- **WORK TO BE COMPLETED**:
Please show every line in the entries below that includes the word "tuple".

- **EXTRACTED MATERIAL**:
------------------------

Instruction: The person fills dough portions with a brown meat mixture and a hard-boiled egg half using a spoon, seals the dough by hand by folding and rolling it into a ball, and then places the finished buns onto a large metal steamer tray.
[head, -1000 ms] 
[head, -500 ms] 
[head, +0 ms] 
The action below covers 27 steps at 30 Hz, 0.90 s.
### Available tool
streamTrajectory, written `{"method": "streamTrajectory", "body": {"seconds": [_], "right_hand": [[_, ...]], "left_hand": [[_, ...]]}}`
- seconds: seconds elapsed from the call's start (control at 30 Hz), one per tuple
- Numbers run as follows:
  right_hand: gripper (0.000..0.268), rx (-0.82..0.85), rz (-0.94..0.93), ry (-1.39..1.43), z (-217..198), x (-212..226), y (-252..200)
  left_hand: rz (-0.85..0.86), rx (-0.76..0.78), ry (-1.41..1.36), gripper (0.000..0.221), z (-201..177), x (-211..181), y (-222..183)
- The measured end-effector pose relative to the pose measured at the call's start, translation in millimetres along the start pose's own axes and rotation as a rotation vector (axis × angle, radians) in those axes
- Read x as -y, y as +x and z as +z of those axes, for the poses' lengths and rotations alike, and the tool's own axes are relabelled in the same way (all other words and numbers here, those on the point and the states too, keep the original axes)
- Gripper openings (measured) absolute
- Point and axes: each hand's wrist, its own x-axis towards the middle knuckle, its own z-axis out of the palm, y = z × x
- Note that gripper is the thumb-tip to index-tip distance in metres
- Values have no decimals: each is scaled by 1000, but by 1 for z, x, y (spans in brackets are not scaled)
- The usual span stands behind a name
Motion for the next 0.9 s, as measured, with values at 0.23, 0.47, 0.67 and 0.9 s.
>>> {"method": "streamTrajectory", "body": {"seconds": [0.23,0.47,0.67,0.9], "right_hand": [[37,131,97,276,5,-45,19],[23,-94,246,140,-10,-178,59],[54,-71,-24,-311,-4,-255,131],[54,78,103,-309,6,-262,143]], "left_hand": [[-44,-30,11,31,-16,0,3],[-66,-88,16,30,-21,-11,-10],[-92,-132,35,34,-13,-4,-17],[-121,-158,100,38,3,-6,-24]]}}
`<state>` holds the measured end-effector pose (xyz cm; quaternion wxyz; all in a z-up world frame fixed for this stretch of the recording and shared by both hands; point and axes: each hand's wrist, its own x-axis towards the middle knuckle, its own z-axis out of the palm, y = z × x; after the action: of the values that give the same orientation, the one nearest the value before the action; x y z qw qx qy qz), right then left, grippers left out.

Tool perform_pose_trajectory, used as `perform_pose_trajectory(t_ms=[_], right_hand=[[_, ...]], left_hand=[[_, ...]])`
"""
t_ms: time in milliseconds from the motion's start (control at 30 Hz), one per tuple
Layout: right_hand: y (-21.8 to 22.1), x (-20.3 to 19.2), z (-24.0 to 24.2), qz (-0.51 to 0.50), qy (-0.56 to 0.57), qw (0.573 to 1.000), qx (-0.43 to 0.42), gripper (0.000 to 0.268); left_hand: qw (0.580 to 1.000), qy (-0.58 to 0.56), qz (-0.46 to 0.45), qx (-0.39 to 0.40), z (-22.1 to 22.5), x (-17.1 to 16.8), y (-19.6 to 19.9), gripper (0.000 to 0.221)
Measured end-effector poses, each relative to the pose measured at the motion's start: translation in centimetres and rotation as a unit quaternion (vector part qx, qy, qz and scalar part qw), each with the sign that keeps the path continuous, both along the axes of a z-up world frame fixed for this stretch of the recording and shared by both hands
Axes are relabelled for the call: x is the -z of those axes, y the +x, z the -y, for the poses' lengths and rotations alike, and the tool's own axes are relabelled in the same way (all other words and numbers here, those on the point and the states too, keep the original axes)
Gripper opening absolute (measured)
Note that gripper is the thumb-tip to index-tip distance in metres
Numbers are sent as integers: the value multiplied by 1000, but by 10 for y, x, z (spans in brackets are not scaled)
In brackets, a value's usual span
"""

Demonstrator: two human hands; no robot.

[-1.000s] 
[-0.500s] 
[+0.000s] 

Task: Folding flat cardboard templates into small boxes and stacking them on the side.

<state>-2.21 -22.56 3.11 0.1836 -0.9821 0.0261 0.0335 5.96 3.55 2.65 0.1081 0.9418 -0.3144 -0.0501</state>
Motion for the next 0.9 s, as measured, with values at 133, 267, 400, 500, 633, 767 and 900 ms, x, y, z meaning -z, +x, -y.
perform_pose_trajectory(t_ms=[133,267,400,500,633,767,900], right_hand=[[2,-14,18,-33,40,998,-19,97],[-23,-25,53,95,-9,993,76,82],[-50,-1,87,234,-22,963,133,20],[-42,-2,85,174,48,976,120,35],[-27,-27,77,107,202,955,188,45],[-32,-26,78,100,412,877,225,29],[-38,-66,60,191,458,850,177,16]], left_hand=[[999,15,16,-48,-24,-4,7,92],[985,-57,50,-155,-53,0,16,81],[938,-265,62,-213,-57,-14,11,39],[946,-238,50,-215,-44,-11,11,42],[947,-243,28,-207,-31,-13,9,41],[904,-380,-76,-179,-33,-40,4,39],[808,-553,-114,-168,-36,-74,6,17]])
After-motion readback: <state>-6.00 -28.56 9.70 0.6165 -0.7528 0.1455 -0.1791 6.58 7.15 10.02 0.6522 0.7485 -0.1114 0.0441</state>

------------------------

- **YOUR RESPONSE**:
- seconds: seconds elapsed from the call's start (control at 30 Hz), one per tuple
t_ms: time in milliseconds from the motion's start (control at 30 Hz), one per tuple

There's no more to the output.